Aside from these three vendors, Vodafone hasn’t said who else it’s working with on virtualization. But given the vast size of its operations, there are probably lots of vendors.

Vendor Collaboration Requested

At today’s event, Heeran said, “We are putting in place common infrastructure — a carrier cloud into which we put our software functions. We’re looking to build a common architecture from the core all the way to the edge.”

Similar to other operators building telco clouds, Vodafone wants virtualized compute resources, and it does not want any proprietary network hardware.

“A lot of fundamental tech challenges have been solved,” said Heeran. “But there are some things to be solved in conjunction with our partners in the vendor community.” He listed service assurance across many operators; service lifecycle management; and software license management and compliance for dozens of vendor-provided functions.

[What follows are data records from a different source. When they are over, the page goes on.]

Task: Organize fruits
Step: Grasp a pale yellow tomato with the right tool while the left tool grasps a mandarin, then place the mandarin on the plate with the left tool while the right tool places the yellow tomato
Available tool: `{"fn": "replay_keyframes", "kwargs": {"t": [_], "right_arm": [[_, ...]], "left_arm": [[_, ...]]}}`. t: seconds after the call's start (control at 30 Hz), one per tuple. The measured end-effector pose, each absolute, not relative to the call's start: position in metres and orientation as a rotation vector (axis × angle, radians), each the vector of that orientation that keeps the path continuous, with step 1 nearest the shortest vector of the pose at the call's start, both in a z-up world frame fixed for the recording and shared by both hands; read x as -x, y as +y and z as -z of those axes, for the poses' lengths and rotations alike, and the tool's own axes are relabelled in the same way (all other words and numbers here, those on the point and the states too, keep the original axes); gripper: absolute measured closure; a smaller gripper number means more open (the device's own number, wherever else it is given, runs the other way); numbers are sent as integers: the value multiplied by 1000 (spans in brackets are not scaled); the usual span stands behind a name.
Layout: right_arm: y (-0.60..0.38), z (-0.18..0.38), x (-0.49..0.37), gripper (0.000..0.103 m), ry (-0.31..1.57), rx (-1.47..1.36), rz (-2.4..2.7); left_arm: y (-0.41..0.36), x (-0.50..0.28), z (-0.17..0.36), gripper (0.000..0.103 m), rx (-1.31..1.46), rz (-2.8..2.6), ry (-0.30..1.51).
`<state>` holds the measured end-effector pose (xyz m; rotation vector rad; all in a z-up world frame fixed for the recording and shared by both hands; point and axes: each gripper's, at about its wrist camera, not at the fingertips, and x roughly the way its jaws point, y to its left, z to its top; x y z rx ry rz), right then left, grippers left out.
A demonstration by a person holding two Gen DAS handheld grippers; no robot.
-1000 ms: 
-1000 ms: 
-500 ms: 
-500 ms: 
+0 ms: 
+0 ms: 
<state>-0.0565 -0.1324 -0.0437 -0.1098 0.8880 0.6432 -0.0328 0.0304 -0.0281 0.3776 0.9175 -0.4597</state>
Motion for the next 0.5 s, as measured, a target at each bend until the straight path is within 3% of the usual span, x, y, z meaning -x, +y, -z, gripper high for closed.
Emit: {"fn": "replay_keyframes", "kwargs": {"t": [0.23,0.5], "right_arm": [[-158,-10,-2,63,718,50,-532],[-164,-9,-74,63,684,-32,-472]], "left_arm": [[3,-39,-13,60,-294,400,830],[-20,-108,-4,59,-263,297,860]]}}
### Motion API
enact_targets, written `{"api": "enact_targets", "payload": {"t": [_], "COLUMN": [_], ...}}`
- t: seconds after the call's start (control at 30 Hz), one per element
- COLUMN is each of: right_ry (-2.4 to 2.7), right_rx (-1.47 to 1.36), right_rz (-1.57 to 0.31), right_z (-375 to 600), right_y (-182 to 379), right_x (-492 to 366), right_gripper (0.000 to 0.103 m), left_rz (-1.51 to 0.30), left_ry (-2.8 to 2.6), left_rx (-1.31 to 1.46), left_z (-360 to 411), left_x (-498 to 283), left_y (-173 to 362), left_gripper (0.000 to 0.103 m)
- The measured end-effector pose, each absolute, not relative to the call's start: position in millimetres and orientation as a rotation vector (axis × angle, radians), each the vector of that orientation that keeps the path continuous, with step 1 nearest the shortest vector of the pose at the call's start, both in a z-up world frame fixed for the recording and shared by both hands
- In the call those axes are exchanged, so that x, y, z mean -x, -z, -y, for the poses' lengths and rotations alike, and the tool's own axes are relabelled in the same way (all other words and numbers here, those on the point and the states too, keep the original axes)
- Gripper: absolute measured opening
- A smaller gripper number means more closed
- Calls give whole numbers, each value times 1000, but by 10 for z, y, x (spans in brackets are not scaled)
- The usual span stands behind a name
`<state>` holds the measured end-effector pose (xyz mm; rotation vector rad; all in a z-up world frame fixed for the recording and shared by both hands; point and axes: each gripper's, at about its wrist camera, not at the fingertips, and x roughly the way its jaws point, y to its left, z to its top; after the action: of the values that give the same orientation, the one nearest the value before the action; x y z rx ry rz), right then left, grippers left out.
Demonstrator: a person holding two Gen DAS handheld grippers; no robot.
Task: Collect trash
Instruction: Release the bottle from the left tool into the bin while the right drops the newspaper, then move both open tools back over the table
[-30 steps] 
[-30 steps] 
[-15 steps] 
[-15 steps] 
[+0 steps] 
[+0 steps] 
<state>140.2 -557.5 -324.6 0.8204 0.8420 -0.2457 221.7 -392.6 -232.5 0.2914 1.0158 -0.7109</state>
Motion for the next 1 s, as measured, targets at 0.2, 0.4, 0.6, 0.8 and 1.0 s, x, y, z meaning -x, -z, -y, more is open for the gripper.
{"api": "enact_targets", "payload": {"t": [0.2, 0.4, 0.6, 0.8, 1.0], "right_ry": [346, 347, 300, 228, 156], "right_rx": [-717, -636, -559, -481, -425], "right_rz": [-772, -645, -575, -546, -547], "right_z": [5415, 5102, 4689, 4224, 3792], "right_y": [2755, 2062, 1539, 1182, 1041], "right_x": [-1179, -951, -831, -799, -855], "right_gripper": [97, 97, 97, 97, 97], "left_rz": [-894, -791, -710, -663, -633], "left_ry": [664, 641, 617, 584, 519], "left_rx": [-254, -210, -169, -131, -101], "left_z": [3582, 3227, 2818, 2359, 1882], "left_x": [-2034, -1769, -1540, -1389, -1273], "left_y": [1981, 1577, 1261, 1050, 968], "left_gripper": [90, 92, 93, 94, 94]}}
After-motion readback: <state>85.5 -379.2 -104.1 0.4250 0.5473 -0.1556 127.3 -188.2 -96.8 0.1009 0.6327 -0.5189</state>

Heeran said Vodafone needs vendors to work together to deliver service level agreements (SLAs) across many networks and many vendors’ products.

“To the vendors I would say, we’re going to have to come together more than we currently are," Heeran said. "I understand your reluctance across the industry to embrace competitors. But you’re going to have to work together closer than ever before. We need to understand how collaboration will work to deliver SLAs to our customers.”